■ **What the exercise asks**: Line by line, output the data that follows exactly as written.

■ **Recorded data**:

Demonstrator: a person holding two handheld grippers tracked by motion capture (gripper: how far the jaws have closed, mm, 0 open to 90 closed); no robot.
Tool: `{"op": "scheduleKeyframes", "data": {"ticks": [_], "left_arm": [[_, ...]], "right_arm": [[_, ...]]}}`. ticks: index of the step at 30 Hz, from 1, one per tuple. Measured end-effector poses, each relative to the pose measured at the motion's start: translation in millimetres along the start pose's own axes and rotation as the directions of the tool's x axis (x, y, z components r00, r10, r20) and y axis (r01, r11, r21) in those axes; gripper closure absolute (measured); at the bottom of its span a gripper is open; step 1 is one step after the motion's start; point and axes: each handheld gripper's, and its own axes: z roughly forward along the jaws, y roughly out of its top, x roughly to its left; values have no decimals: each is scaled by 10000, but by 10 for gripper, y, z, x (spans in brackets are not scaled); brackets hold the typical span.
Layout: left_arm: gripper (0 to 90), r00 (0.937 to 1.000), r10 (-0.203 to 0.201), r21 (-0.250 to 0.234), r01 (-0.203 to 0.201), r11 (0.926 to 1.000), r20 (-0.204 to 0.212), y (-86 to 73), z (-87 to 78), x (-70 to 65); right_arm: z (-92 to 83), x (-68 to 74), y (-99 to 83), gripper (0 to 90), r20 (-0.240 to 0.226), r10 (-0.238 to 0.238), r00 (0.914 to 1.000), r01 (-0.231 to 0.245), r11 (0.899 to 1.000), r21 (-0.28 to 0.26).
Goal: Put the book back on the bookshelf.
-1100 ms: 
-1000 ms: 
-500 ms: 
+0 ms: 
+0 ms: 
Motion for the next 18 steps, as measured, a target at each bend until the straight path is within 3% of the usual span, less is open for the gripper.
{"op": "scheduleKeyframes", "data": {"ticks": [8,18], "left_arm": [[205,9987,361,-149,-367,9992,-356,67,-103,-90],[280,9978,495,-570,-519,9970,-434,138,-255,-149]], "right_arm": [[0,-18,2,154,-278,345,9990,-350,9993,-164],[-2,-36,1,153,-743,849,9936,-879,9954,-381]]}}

■ **Exercise response**:
Demonstrator: a person holding two handheld grippers tracked by motion capture (gripper: how far the jaws have closed, mm, 0 open to 90 closed); no robot.
Tool: `{"op": "scheduleKeyframes", "data": {"ticks": [_], "left_arm": [[_, ...]], "right_arm": [[_, ...]]}}`. ticks: index of the step at 30 Hz, from 1, one per tuple. Measured end-effector poses, each relative to the pose measured at the motion's start: translation in millimetres along the start pose's own axes and rotation as the directions of the tool's x axis (x, y, z components r00, r10, r20) and y axis (r01, r11, r21) in those axes; gripper closure absolute (measured); at the bottom of its span a gripper is open; step 1 is one step after the motion's start; point and axes: each handheld gripper's, and its own axes: z roughly forward along the jaws, y roughly out of its top, x roughly to its left; values have no decimals: each is scaled by 10000, but by 10 for gripper, y, z, x (spans in brackets are not scaled); brackets hold the typical span.
Layout: left_arm: gripper (0 to 90), r00 (0.937 to 1.000), r10 (-0.203 to 0.201), r21 (-0.250 to 0.234), r01 (-0.203 to 0.201), r11 (0.926 to 1.000), r20 (-0.204 to 0.212), y (-86 to 73), z (-87 to 78), x (-70 to 65); right_arm: z (-92 to 83), x (-68 to 74), y (-99 to 83), gripper (0 to 90), r20 (-0.240 to 0.226), r10 (-0.238 to 0.238), r00 (0.914 to 1.000), r01 (-0.231 to 0.245), r11 (0.899 to 1.000), r21 (-0.28 to 0.26).
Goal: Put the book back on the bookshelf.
-1100 ms: 
-1000 ms: 
-500 ms: 
+0 ms: 
+0 ms: 
Motion for the next 18 steps, as measured, a target at each bend until the straight path is within 3% of the usual span, less is open for the gripper.
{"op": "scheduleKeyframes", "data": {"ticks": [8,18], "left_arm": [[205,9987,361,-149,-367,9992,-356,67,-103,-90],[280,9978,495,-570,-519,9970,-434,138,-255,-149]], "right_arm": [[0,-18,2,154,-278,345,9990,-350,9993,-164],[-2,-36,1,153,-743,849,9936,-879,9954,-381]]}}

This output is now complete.